2. The process for the one-pot conversion of lignocellulose into phenolic compounds, polyols and organic acids according to claim 1, wherein the lignocellulose in step (1) is a biomass feedstock containing one or more of cellulose, hemicellulose, lignin, sucrose, fructose, glucose, xylose.

3. The method for one-pot conversion of lignocellulose into phenolic compounds, polyhydric alcohols and organic acids according to claim 1, wherein the gas introduced into the reaction kettle in the step (1) is inert gas or reducing gas hydrogen.
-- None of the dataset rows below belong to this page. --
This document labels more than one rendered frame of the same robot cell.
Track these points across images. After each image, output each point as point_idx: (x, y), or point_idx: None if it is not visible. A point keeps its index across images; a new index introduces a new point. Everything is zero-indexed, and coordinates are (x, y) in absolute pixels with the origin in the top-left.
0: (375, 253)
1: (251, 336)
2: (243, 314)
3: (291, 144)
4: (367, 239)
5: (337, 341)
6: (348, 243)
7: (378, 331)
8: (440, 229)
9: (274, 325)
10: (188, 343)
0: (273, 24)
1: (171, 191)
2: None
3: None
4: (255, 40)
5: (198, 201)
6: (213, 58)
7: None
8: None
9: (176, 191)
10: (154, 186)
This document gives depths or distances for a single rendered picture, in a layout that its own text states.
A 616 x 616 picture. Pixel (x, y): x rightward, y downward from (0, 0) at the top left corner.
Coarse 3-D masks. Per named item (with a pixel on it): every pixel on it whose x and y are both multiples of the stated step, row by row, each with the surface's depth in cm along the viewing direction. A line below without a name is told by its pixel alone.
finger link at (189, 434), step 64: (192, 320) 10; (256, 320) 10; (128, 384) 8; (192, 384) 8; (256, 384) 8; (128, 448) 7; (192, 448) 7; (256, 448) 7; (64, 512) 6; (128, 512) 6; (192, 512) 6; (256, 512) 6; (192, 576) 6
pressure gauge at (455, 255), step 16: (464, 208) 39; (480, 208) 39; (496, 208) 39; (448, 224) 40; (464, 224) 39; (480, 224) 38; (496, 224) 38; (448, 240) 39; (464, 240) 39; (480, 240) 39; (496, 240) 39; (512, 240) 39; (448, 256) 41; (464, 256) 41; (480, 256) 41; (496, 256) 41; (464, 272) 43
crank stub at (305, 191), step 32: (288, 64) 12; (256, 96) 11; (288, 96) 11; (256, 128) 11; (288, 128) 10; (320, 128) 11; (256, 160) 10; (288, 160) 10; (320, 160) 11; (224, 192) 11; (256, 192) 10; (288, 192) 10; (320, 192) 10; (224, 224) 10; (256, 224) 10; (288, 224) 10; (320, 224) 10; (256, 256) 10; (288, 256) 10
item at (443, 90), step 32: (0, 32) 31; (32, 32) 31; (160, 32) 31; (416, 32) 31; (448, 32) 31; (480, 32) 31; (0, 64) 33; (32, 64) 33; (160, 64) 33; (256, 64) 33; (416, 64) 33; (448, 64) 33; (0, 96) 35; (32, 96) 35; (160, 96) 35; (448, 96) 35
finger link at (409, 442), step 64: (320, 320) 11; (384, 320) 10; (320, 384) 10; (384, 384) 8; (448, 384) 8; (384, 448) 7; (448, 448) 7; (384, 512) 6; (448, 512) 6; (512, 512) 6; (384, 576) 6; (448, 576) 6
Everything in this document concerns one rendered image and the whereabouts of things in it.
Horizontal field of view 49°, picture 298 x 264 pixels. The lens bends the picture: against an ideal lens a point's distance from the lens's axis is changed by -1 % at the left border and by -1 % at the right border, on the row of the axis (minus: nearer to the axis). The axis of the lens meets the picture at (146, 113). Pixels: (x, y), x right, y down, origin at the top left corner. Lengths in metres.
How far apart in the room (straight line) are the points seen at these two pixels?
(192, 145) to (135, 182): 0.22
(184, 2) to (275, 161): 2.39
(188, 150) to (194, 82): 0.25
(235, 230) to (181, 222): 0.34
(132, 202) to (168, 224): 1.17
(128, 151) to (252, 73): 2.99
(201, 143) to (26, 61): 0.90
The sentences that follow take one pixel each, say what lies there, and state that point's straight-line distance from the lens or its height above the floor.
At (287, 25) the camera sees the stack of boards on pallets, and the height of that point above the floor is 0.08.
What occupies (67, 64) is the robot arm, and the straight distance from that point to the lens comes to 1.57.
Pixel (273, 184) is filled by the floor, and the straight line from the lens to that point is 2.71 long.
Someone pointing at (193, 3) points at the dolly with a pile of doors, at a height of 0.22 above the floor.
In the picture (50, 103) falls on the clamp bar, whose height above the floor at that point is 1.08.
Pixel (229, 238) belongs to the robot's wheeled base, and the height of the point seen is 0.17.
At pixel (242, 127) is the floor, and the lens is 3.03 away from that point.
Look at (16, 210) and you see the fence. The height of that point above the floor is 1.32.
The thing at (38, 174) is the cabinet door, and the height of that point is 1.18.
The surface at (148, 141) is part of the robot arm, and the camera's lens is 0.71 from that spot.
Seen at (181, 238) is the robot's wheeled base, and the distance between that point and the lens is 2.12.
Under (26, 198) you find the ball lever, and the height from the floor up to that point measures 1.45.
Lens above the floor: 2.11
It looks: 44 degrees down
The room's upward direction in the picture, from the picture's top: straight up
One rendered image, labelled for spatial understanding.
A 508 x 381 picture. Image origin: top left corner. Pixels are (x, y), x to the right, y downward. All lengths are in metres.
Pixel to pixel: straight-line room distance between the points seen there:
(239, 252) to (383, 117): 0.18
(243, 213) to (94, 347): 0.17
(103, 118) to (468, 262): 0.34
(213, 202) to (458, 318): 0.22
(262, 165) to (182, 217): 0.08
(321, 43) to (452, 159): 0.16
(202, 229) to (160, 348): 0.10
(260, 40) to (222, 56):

4. The method for one-pot conversion of lignocellulose into phenolic compounds, polyhydric alcohols and organic acids as claimed in claim 3, wherein when the gas introduced is an inert gas, the metal compound used in step (1) is CuO, AgO, MnO₂、Fe₂O₃、Co₂O₃、CeO₂、Cr₂O₃、Bi₂O₃、La₂O₃、Ni₂O₃、Cu(OH)₂、Ag(OH)₂、Mn(OH)₂、Fe(OH)₃、Co(OH)₃、Ce(OH)₄、Cr(OH)₃、Bi(OH)₃、La(OH)₃、Ni(OH)₃Any one or more of them; the amount of the metal compound to be added is 0.1 to 10 g per g of the lignocellulose particles.
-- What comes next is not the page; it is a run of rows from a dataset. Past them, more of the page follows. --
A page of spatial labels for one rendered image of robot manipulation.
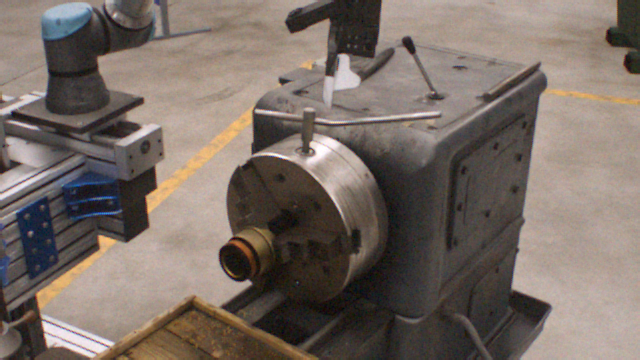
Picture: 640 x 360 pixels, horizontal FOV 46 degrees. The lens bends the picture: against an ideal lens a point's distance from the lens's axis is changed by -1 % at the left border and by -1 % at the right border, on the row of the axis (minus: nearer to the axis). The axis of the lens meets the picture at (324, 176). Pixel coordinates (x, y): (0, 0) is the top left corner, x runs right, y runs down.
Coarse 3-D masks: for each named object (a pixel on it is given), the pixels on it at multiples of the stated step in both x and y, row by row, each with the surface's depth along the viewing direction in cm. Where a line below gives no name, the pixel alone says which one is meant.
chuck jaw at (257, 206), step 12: (252, 168) 144; (240, 180) 142; (252, 180) 143; (240, 192) 143; (252, 192) 142; (264, 192) 143; (240, 204) 142; (252, 204) 141; (264, 204) 142; (276, 204) 144; (252, 216) 140; (264, 216) 141; (276, 216) 143; (240, 228) 141
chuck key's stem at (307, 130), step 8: (304, 112) 136; (312, 112) 136; (304, 120) 137; (312, 120) 137; (304, 128) 138; (312, 128) 138; (304, 136) 138; (312, 136) 139; (304, 144) 140; (304, 152) 140
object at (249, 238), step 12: (252, 228) 138; (264, 228) 140; (228, 240) 138; (240, 240) 136; (252, 240) 135; (264, 240) 136; (228, 252) 137; (240, 252) 133; (252, 252) 135; (264, 252) 136; (228, 264) 138; (240, 264) 139; (252, 264) 134; (264, 264) 136; (228, 276) 137; (240, 276) 135; (252, 276) 137
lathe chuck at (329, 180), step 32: (256, 160) 143; (288, 160) 138; (320, 160) 139; (288, 192) 141; (320, 192) 136; (352, 192) 138; (288, 224) 153; (320, 224) 139; (352, 224) 136; (352, 256) 137; (288, 288) 151; (320, 288) 145
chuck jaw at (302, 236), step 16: (272, 240) 138; (288, 240) 137; (304, 240) 136; (320, 240) 135; (336, 240) 136; (352, 240) 138; (288, 256) 138; (304, 256) 137; (320, 256) 136; (336, 256) 137
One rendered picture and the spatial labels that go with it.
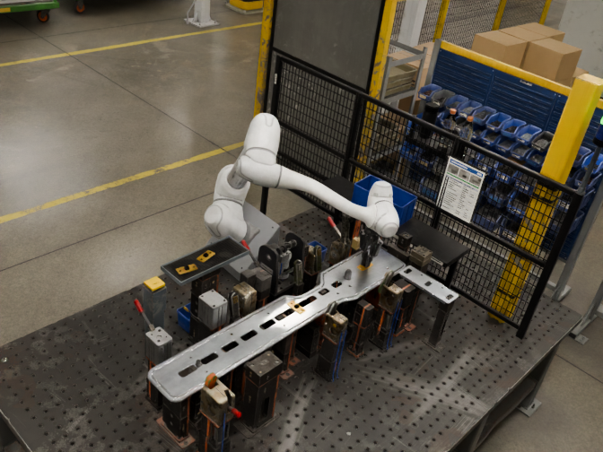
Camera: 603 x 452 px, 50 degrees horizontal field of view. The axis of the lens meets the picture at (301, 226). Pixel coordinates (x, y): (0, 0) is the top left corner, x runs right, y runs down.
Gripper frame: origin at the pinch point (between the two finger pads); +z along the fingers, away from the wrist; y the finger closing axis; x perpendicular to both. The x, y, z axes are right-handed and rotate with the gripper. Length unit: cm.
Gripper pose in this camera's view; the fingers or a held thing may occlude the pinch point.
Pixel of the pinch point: (366, 259)
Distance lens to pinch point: 307.1
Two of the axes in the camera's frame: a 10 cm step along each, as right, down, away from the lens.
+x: 6.9, -3.2, 6.5
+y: 7.1, 4.5, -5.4
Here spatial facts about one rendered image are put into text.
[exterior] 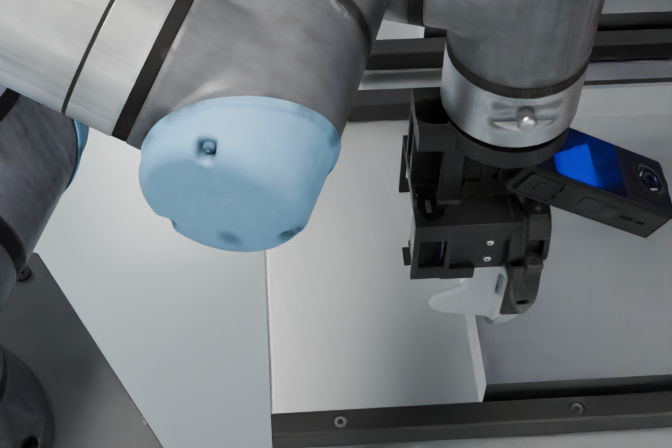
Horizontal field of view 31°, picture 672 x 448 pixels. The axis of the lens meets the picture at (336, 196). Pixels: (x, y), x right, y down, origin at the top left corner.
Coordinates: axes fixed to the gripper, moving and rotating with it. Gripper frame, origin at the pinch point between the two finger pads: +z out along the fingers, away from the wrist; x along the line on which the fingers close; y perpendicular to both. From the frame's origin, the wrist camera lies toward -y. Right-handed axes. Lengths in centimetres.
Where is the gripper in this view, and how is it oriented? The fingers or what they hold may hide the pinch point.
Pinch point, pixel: (501, 304)
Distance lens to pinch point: 84.3
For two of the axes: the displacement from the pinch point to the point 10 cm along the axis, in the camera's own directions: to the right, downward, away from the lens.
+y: -10.0, 0.5, -0.6
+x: 0.7, 7.8, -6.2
5. The method for one-pot conversion of lignocellulose into phenolic compounds, polyhydric alcohols and organic acids according to claim 3, wherein when the gas introduced is hydrogen, the metal compound used in step (1) is a supported catalyst loaded with any one or more of Pt, Ru, Pd, Ni and Rh, or an oxide, nitride or carbide containing these metals; the amount of the metal compound to be added is 0.1 to 2 g per gram of the lignocellulose particles.

6. The method for converting lignocellulose into phenolic compounds, polyols and organic acids by one-pot method as claimed in claim 1, wherein the alkaline solution used in step (1) is an alkaline aqueous solution, an alkaline organic solution or an aqueous alkaline organic solution, wherein the concentration of hydroxide ions is 0.5-5 mol/L, and the alkali used is NaOH, KOH, LiOH, Ba (OH)₂The organic solvent is any one or more of methanol, ethanol, n-propanol, isopropanol, n-butanol, isobutanol, 1, 4-dioxane, 2, 5-dimethyltetrahydrofuran, 2-methyltetrahydrofuran, 2, 5-dimethyloltetrahydrofuran, 3-tetrahydrofurfuryl alcohol, tetrahydrofurfuryl alcohol and tetrahydrofuran; the adding amount of the alkaline solution is calculated according to per gram of wood fiber4-100 mL of the plain particles are used.
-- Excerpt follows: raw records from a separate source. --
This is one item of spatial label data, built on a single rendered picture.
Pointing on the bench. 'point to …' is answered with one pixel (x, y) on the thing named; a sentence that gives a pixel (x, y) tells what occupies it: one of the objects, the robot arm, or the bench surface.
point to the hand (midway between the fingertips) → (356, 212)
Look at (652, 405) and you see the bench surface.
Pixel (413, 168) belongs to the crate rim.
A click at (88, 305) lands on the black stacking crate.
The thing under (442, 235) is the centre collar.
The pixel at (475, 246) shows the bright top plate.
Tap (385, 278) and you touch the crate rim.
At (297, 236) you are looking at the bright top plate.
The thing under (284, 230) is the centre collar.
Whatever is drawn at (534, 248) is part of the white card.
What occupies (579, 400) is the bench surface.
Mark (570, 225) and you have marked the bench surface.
7. The one-pot conversion process of lignocellulose into phenolic compounds, polyols and organic acids according to claim 1, characterized in that the way of the oxygen removal treatment in step (1) comprises ultrasound, boiling, inert gas introduction, hydrogen introduction or addition of reducing compounds.

8. The method for converting lignocellulose into phenolic compounds, polyhydric alcohols and organic acids by the one-pot method according to claim 1, wherein the pressure in the reaction kettle after the gas is introduced in the step (1) is 0.2-10 MPa.

9. The method for one-pot conversion of lignocellulose into phenolic compounds, polyols and organic acids according to claim 1, wherein the reaction in step (2) is carried out at a temperature of 120-400 ℃ for a time of 1 s-10 h.

10. The method for one-pot conversion of lignocellulose into phenolic compounds and a polyol and an organic acid according to claim 1, wherein the temperature of the reaction in step (2) is 190-220 ℃ and the reaction time is 1 min-2 h.